The exhibition has been organized by the Board of the Alhambra and the Generalife and El legado andalusí Foundation with the collaboration of the Foundation Doctor Leila Mezian, from Morocco.

Her Majesty the Queen Doña Letizia arrived at the Palace of Charles V in the Alhambra, where the exhibition is housed, accompanied by the President of the Andalusian Government, Juanma Moreno, the Minister of Culture and Sports José Guirao and the Delegate of the Government of Andalusia, Lucrecio Fernandez. The Queen welcomed other authorities in the courtyard of the Renaissance palace, such as the Regional Minister of Culture, Patricia del Pozo and the directors of the organizing entities: Rocío Díaz, director of the Board of the Alhambra and the Generalife, and Concha de Santa Ana, director of El legado andalusí Foundation, Doctor Leila Mezian, Luis Salvador, mayor of Granada and the exhibition curator Antonio Malpica.

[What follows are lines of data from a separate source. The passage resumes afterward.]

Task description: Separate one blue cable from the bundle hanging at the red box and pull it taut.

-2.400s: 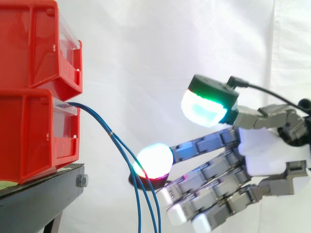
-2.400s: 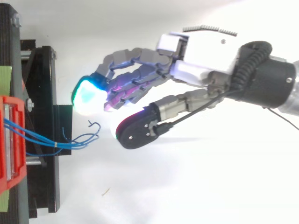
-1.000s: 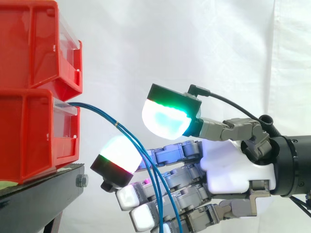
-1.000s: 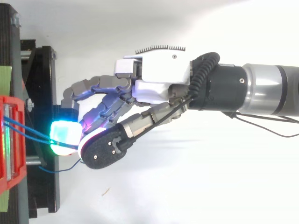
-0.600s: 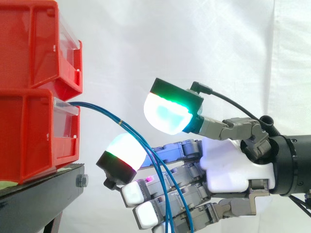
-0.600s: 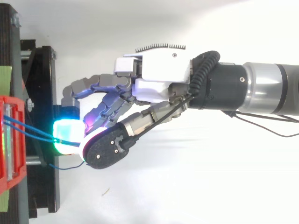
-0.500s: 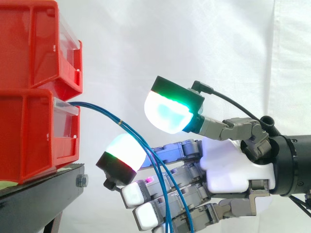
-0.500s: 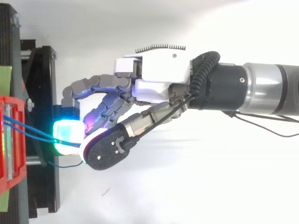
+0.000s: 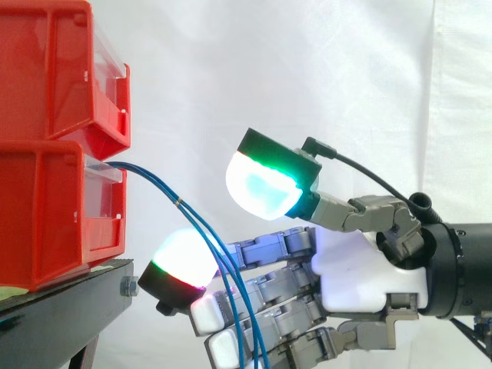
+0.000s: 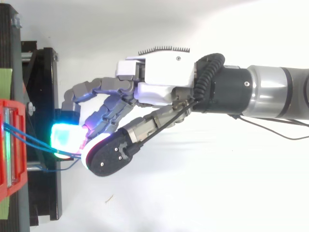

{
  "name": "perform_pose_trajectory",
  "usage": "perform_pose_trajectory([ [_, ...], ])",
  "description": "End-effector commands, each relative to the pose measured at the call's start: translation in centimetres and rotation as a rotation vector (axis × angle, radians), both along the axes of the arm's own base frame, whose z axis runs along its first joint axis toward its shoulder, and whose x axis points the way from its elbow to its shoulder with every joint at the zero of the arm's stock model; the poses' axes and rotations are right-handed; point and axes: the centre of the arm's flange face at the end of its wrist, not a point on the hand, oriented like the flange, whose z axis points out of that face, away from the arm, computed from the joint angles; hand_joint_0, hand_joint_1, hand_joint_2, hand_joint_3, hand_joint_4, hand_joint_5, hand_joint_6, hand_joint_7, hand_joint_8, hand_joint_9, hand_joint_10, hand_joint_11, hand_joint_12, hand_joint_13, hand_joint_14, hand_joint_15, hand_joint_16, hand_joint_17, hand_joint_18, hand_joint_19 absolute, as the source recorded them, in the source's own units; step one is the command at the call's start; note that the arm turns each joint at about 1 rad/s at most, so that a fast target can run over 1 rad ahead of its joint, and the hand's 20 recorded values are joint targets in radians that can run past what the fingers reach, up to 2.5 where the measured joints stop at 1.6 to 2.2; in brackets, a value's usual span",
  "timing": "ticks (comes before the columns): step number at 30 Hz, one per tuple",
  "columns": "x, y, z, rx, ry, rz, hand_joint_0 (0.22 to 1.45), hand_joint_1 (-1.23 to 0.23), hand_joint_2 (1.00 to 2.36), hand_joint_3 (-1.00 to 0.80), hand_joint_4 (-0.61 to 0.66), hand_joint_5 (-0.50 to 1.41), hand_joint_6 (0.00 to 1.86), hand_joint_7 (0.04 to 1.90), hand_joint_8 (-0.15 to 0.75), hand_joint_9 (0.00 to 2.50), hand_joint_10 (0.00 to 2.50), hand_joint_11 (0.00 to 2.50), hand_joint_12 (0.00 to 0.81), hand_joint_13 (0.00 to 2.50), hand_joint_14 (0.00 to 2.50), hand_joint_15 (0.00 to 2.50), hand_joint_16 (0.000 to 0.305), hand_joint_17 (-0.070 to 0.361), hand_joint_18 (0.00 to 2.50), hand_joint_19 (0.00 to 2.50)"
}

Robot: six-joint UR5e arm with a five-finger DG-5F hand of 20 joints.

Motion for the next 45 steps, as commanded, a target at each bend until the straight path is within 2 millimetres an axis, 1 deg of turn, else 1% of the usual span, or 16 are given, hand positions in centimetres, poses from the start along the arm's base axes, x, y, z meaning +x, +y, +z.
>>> perform_pose_trajectory([
  [1,0.4,-0.6,-1.5,0.002,-0.014,-0.009,0.56,-0.67,1.00,-0.50,0.29,-0.16,0.50,1.10,0.321,0.79,0.02,0.54,0.387,0.92,0.02,0.45,0.044,0.098,0.81,0.44],
  [6,0.5,-0.7,-1.2,0.001,-0.036,-0.010,0.56,-0.68,1.00,-0.50,0.30,-0.17,0.50,1.09,0.320,0.79,0.02,0.53,0.386,0.93,0.02,0.45,0.044,0.098,0.81,0.44],
  [13,0.5,-0.9,-1.1,-0.002,-0.040,-0.011,0.58,-0.72,1.00,-0.50,0.27,-0.16,0.50,1.13,0.317,0.79,0.02,0.56,0.384,0.93,0.02,0.46,0.043,0.097,0.81,0.43],
  [19,0.7,-0.2,-0.9,-0.008,-0.043,-0.005,0.59,-0.77,1.00,-0.50,0.27,-0.16,0.50,1.15,0.310,0.79,0.02,0.59,0.384,0.94,0.02,0.46,0.043,0.096,0.82,0.43],
  [27,0.9,1.0,-0.9,-0.033,-0.048,-0.022,0.60,-0.75,1.00,-0.50,0.27,-0.17,0.50,1.14,0.306,0.80,0.02,0.60,0.384,0.96,0.02,0.48,0.042,0.095,0.83,0.43],
  [28,0.9,1.1,-1.0,-0.033,-0.047,-0.021,0.61,-0.74,1.00,-0.46,0.26,-0.17,0.50,1.14,0.307,0.80,0.02,0.59,0.384,0.96,0.02,0.48,0.042,0.094,0.83,0.43],
  [29,0.9,1.3,-0.9,-0.033,-0.048,-0.019,0.64,-0.74,1.01,-0.39,0.27,-0.16,0.50,1.15,0.308,0.80,0.02,0.60,0.379,0.97,0.02,0.48,0.042,0.094,0.83,0.43],
  [34,1.1,1.9,-0.5,-0.032,-0.056,-0.019,0.66,-0.76,1.01,-0.27,0.25,-0.16,0.50,1.18,0.307,0.80,0.02,0.59,0.378,0.97,0.02,0.48,0.042,0.095,0.83,0.44],
  [36,1.2,2.0,-0.4,-0.031,-0.059,-0.021,0.66,-0.76,1.01,-0.27,0.25,-0.16,0.50,1.19,0.306,0.80,0.02,0.60,0.376,0.97,0.02,0.49,0.042,0.094,0.83,0.43],
  [41,1.3,2.4,-0.3,-0.032,-0.057,-0.024,0.63,-0.77,1.01,-0.39,0.25,-0.16,0.50,1.22,0.305,0.80,0.02,0.61,0.379,0.97,0.02,0.50,0.042,0.095,0.82,0.45],
  [45,1.2,2.6,-0.4,-0.031,-0.054,-0.019,0.62,-0.76,1.00,-0.44,0.26,-0.16,0.50,1.23,0.306,0.80,0.02,0.61,0.381,0.98,0.02,0.51,0.042,0.095,0.82,0.45],
])
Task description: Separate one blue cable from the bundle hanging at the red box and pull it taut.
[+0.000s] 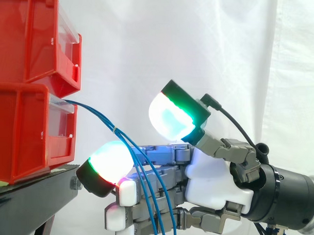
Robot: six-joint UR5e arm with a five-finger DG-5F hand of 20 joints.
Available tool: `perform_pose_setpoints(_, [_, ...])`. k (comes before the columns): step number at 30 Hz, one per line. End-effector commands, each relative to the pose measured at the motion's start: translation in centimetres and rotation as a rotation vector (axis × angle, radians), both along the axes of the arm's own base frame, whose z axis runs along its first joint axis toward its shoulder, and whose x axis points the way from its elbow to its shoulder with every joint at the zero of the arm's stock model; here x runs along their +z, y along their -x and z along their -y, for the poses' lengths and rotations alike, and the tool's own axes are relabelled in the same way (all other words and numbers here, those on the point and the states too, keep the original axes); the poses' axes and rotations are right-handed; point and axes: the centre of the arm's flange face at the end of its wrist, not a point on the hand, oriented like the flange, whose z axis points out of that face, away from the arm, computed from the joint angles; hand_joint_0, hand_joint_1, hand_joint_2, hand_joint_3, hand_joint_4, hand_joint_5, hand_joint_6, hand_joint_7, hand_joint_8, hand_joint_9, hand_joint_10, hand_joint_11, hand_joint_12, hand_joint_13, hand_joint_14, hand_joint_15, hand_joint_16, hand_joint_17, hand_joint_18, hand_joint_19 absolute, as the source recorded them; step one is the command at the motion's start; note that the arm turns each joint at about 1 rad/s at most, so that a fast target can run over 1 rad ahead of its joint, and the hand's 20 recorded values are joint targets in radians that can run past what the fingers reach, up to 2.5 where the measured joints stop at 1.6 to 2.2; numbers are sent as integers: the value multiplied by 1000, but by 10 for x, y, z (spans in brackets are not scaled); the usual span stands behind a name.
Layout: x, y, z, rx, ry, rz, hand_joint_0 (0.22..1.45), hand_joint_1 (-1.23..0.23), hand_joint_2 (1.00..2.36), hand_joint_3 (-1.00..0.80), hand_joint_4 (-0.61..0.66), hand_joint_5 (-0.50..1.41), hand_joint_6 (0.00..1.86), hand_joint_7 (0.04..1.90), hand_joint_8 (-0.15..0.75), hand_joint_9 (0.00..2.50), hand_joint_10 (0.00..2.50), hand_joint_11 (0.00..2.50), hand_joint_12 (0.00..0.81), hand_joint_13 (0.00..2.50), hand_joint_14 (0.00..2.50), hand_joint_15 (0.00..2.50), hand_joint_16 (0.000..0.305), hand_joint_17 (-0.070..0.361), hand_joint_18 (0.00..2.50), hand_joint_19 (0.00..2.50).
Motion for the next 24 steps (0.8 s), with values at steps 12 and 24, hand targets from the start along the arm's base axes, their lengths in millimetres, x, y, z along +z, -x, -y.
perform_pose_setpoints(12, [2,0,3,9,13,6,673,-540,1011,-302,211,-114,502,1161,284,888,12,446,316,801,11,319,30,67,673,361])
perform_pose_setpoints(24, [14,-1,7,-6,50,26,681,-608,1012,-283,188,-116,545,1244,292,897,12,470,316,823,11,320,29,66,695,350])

This exhibition aims to showcase the culture of the Berbers, an amalgam of peoples that have inhabited Northern Africa since ancient times. The Berbers constitute a group of peoples that settled in a wide geographical area that stretches from western Egypt to the Atlantic side of the African continent, including the Canary Islands.

Witnesses to the history of the Mediterranean world, their identity has been enriched by the different cultural contributions throughout time, although it has crystallized mainly thanks to their language, the Amazigh (which has different varieties), customs, festivals and traditions of a community that assumes a common legacy of their own.

The collection coming from the Foundation Doctor Leila Mezian illustrates through relevant pieces the cultural entity of this human group by means of an anthropological testimony which ranges from the rural world (peasants and cattle breeders) to the urban world. The Chapel and Crypt of the Palace of Charles V are the spaces where representative elements belonging to the Berber culture give voice to a civilization with a strong cultural personality.

Looking into their rich past, it should be noted that it was precisely a Berber dynasty, the Zirids, who made of Granada the capital city of an independent political entity in the 11th century: the taifa kingdom of Granada. We owe to that period a rich monumental heritage, such as El Bañuelo Arab baths, or the minaret of the mosque, later converted into the tower of the Church of San José, among others. Centuries later, this dynasty was followed by other equally important groups for the reunification of Islam in the West: the Almoravids and the Almohads (11th century), and the Marinids (13th century), whose emirate established in Fez maintained a strong link with the Nasrid dynasty.

The exhibition is open to the public from December 5, 2019 to April 21, 2020 and is housed in the Chapel and Crypt of the Palace of Charles V.